We are dealing with a more complicated example in this case though. We need to also include in CarType
to our model. Since CarType
has three levels: BMW
, Porche
, and Jaguar
, we encode this as two dummy variables with BMW
as the baseline (since it occurs first alphabetically in the list of three car types). This model would help us determine if there is a statistical difference in the intercepts of predicting Price
based on Mileage
for the three car types, assuming that the slope is the same for all three lines:
\[\hat{Price} = b_0 + b_1 * Mileage + b_2 * Porche + b_3 * Jaguar.\]
This is not exactly what the problem is asking for though. It wants us to see if there is also a difference in the slopes of the three fitted lines for the three car types.
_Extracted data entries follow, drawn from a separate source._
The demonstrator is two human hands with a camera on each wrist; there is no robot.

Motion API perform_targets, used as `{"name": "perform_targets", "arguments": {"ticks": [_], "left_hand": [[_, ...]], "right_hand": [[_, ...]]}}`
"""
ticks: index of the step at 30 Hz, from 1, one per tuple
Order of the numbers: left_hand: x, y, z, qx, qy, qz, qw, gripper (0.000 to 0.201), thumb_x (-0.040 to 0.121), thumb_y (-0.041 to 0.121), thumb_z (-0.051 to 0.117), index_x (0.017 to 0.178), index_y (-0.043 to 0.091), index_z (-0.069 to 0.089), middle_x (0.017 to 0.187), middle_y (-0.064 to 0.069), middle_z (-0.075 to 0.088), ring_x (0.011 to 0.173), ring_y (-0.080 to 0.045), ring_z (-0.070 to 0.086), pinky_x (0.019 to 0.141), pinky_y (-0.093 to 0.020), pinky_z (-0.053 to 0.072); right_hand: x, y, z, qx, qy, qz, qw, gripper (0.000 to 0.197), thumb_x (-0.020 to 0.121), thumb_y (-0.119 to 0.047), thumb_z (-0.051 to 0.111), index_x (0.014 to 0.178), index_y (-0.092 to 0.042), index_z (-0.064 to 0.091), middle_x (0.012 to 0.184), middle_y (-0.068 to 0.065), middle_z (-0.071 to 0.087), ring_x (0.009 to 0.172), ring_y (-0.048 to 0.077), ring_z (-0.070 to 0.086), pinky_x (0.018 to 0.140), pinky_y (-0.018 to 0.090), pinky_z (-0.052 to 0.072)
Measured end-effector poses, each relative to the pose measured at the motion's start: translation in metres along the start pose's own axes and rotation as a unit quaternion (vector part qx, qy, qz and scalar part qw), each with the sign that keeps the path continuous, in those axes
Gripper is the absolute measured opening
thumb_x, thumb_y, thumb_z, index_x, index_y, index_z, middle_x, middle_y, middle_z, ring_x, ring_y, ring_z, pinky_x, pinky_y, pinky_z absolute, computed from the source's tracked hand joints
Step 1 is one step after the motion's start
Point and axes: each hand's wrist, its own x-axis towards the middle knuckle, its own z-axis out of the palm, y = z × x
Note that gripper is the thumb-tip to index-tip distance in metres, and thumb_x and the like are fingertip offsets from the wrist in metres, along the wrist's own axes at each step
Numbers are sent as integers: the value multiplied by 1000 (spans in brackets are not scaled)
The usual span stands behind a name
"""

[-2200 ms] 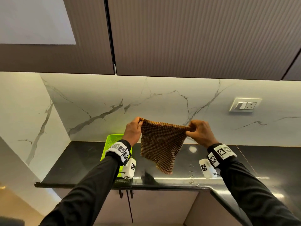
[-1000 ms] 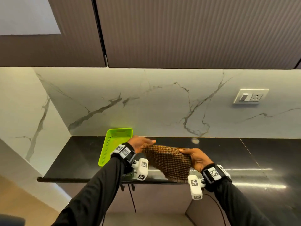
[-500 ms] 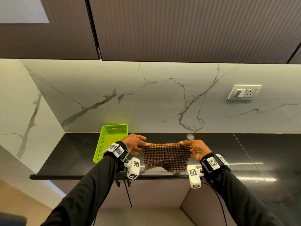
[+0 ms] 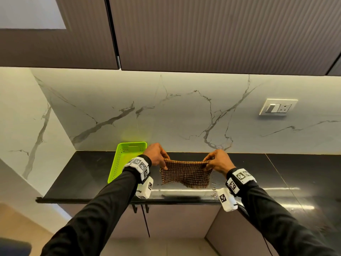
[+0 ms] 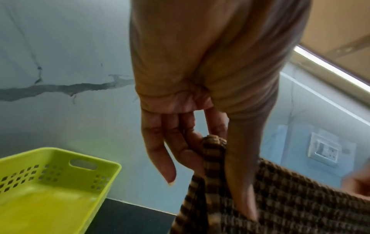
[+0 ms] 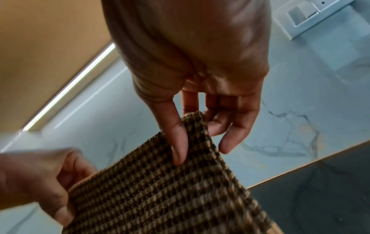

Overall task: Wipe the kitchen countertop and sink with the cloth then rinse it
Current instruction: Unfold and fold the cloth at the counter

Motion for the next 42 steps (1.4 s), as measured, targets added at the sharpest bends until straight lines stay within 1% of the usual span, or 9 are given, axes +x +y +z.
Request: {"name": "perform_targets", "arguments": {"ticks": [5, 10, 13, 16, 22, 30, 33, 39, 42], "left_hand": [[2, -6, -9, -17, -20, -1, 1000, 32, 61, 25, 99, 88, 15, 83, 64, 2, 71, 56, -14, 53, 51, -24, 45], [5, -12, -27, -106, -43, 28, 993, 40, 76, 40, 89, 91, 3, 81, 63, -1, 56, 63, -16, 40, 54, -25, 31], [6, -13, -35, -343, -58, 61, 936, 70, 79, 44, 85, 111, -15, 67, 95, -22, 68, 81, -25, 59, 76, -33, 50], [6, 1, -18, -507, -7, 27, 861, 42, 97, 26, 67, 119, -10, 67, 105, -18, 73, 85, -23, 70, 78, -33, 57], [7, -8, 20, -461, 53, -82, 882, 26, 106, 27, 54, 98, 8, 69, 90, -8, 72, 72, -15, 70, 62, -28, 58], [6, -13, -4, -423, -74, 36, 903, 63, 70, 47, 85, 117, 6, 75, 108, -13, 74, 91, -21, 70, 80, -33, 59], [13, 12, -25, -380, -149, 89, 908, 53, 81, 46, 79, 115, 6, 75, 103, -12, 72, 87, -19, 67, 73, -28, 55], [24, 60, -24, -459, -110, 102, 876, 39, 89, 21, 76, 117, -5, 69, 111, -14, 74, 97, -23, 71, 93, -36, 54], [32, 49, 6, -453, -63, 76, 886, 31, 91, 15, 75, 111, -9, 70, 106, -19, 75, 90, -22, 72, 90, -34, 55]], "right_hand": [[2, -4, -10, 63, 8, -43, 997, 6, 76, 0, 83, 73, -3, 78, 62, 0, 71, 55, 1, 63, 52, 13, 47], [5, -13, -28, 195, -20, -50, 979, 7, 87, -3, 72, 83, 4, 74, 80, 8, 75, 79, 16, 69, 85, 37, 49], [4, -22, -38, 368, -33, -72, 926, 22, 97, -16, 60, 105, -1, 73, 105, 16, 75, 98, 27, 69, 94, 43, 50], [9, -21, -22, 456, -36, -13, 889, 34, 102, -31, 54, 114, -3, 70, 109, 15, 74, 100, 30, 70, 87, 43, 55], [20, 10, 22, 403, -34, 64, 912, 29, 94, 8, 57, 123, 9, 61, 122, 28, 68, 100, 33, 72, 78, 38, 60], [9, -33, -28, 381, -137, -42, 914, 33, 95, 5, 55, 127, -3, 62, 118, 20, 72, 104, 30, 71, 84, 35, 61], [16, -79, -66, 346, -175, -93, 917, 30, 93, -3, 59, 123, -2, 65, 110, 16, 73, 99, 27, 71, 82, 32, 60], [13, -53, -51, 605, -85, 7, 791, 75, 95, -69, 41, 128, -6, 65, 129, 20, 67, 110, 35, 69, 93, 48, 53], [-4, -2, 10, 688, -109, 40, 716, 88, 88, -72, 55, 143, -3, 54, 146, 24, 53, 133, 41, 53, 110, 58, 41]]}}
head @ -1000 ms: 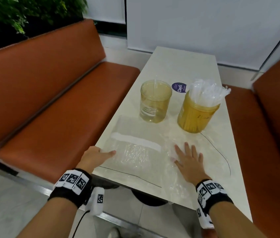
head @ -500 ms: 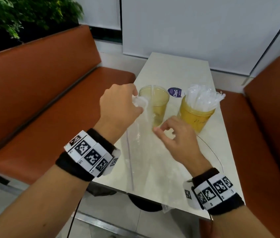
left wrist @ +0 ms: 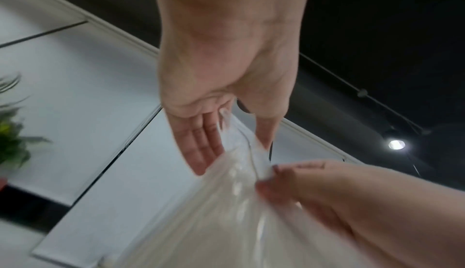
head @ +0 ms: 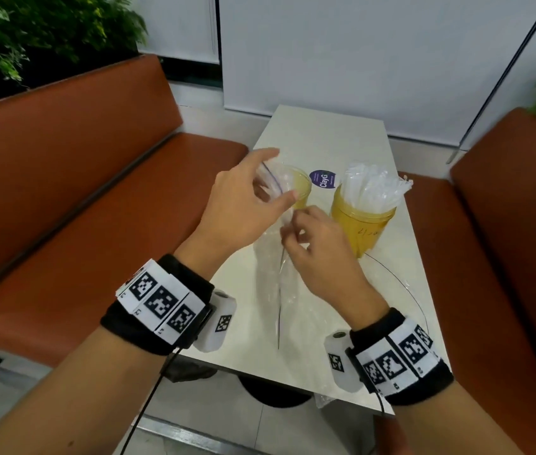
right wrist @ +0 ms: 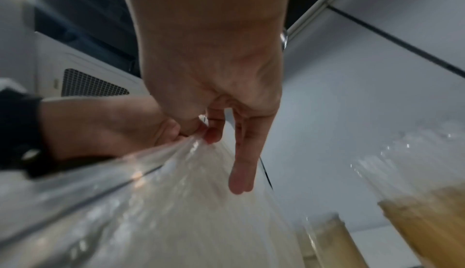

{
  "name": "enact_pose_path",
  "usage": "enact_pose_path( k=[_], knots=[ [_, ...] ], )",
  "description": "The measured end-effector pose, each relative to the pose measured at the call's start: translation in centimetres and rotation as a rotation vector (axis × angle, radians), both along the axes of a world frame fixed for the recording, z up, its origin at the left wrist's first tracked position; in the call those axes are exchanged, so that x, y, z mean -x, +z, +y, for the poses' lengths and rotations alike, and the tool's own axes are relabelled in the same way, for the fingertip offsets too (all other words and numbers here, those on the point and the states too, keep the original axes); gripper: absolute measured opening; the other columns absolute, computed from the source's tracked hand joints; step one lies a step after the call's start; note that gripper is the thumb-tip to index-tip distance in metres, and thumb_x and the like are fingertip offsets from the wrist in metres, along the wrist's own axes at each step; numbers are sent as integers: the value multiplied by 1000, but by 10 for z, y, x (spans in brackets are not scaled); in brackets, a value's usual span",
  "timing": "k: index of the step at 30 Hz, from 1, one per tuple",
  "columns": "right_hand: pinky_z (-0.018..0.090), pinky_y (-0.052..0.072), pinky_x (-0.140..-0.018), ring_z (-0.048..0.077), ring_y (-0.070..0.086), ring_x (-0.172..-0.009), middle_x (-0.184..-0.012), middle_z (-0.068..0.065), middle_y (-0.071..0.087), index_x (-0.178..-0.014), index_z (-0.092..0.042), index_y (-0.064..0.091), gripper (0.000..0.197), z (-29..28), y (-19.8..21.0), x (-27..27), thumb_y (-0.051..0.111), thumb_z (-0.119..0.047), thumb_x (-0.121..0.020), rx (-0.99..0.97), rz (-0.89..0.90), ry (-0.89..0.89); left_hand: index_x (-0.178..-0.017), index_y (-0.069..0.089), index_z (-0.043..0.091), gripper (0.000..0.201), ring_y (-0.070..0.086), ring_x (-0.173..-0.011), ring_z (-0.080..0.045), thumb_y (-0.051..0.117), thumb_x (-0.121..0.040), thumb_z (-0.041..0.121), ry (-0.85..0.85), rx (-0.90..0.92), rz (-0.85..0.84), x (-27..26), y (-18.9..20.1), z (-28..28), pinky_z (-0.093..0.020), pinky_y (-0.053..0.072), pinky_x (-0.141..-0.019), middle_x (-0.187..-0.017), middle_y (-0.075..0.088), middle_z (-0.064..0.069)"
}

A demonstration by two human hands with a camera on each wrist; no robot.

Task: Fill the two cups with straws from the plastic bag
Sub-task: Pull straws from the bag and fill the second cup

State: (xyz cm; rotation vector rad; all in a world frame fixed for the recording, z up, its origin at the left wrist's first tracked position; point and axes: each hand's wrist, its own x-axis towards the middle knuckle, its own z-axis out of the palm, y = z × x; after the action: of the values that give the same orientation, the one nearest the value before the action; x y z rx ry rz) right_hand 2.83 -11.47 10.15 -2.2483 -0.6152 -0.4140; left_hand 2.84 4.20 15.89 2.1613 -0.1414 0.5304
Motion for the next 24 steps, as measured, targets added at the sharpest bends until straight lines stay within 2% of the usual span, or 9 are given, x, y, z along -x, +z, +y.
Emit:
enact_pose_path(
  k=[2,4,6,8,11,14,17,20,24],
  knots=[
    [39,53,-70,17,56,-74,-85,-2,55,-77,-14,56,26,-10,23,-3,55,-25,-100,-36,-26,-47,-149,40,29,75,69,-97,-7,77,-86,39,-98,151,-5,4,0,-3,-27,60,-82,-117,67,7],
    [34,47,-62,16,55,-68,-78,-3,55,-77,-11,56,31,-24,49,-4,55,-30,-102,-82,-37,-78,-146,41,28,71,65,-104,-7,77,-86,39,-138,178,-16,8,0,-10,-30,61,-80,-122,63,9],
    [23,36,-56,6,50,-55,-65,-10,52,-77,-10,58,37,-39,73,-3,53,-34,-104,-87,31,-87,-127,52,23,53,64,-99,-8,77,-85,43,-122,168,-61,11,1,-19,-27,58,-76,-116,61,10],
    [20,28,-52,6,42,-48,-53,-10,45,-72,-6,56,43,-51,85,-2,52,-34,-104,-18,92,-107,-106,57,20,38,65,-89,-10,76,-85,46,-104,166,-80,12,1,-30,-21,53,-69,-104,62,9],
    [28,33,-53,10,36,-49,-58,1,42,-70,1,51,49,-61,79,0,51,-34,-105,54,197,-155,-92,58,20,33,67,-74,-17,79,-82,43,-140,225,37,10,-9,-48,-29,57,-62,-93,63,5],
    [18,41,-39,3,45,-38,-62,9,45,-74,4,53,48,-69,53,-2,50,-33,-105,-68,411,-167,-90,64,18,22,65,-66,-15,80,-84,33,-126,209,143,2,-34,-61,-21,51,-59,-83,65,7],
    [16,46,-39,-4,56,-44,-72,9,54,-94,11,60,48,-72,26,-1,47,-33,-107,-162,592,-175,-88,70,16,11,66,-66,-11,78,-86,23,-111,181,199,-1,-61,-69,-18,49,-61,-84,69,9],
    [20,51,-44,5,64,-58,-89,15,65,-103,9,60,44,-73,10,1,40,-30,-109,-229,679,-179,-88,74,16,5,64,-67,-1,76,-88,21,-75,142,201,-3,-75,-73,-13,48,-63,-86,71,11],
    [23,53,-47,20,63,-73,-90,18,62,-96,8,56,41,-68,3,-1,43,-30,-107,-297,674,-184,-89,72,14,10,66,-73,-13,66,-94,21,-56,87,148,-5,-73,-74,-31,54,-73,-89,69,6]
  ],
)
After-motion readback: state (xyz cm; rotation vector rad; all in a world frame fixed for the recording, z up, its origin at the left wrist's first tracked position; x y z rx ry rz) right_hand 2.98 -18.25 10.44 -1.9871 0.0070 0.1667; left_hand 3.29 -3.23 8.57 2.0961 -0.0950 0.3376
To do so, we need to incorporate interaction terms on the dummy variables of Porche
and Jaguar
with Mileage
. This also creates a baseline interaction term of BMW:Mileage
, which is not specifically included in the model but comes into play by setting Jaguar
and Porche
equal to 0:
\[\hat{Price} = b_0 + b_1 * Mileage + b_2 * Porche + b_3 * Jaguar + b_4 Mileage*Jaguar + b_5 Mileage*Porche.\]
Null hypothesis: The coefficients on the parameters (including interaction terms) of the least squares regression modeling price as a function of mileage and car type are zero.
Alternative hypothesis: At least one of the coefficients on the parameters (including interaction terms) of the least squares regression modeling price as a function of mileage and car type are nonzero.
It’s important to set the significance level before starting the testing using the data. Let’s set the significance level at 5% here.
library(dplyr)
library(knitr)
library(ggplot2)
library(Stat2Data)
data(ThreeCars)
ThreeCars <- ThreeCars %>%
select(CarType, Price, Mileage) %>%
mutate(CarType = as.character(CarType))
options(digits = 5, scipen = 20, width = 90)
The scatterplot below shows the relationship between mileage, price, and car type.
qplot(x = Mileage, y = Price, color = CarType, data = ThreeCars, geom = "point")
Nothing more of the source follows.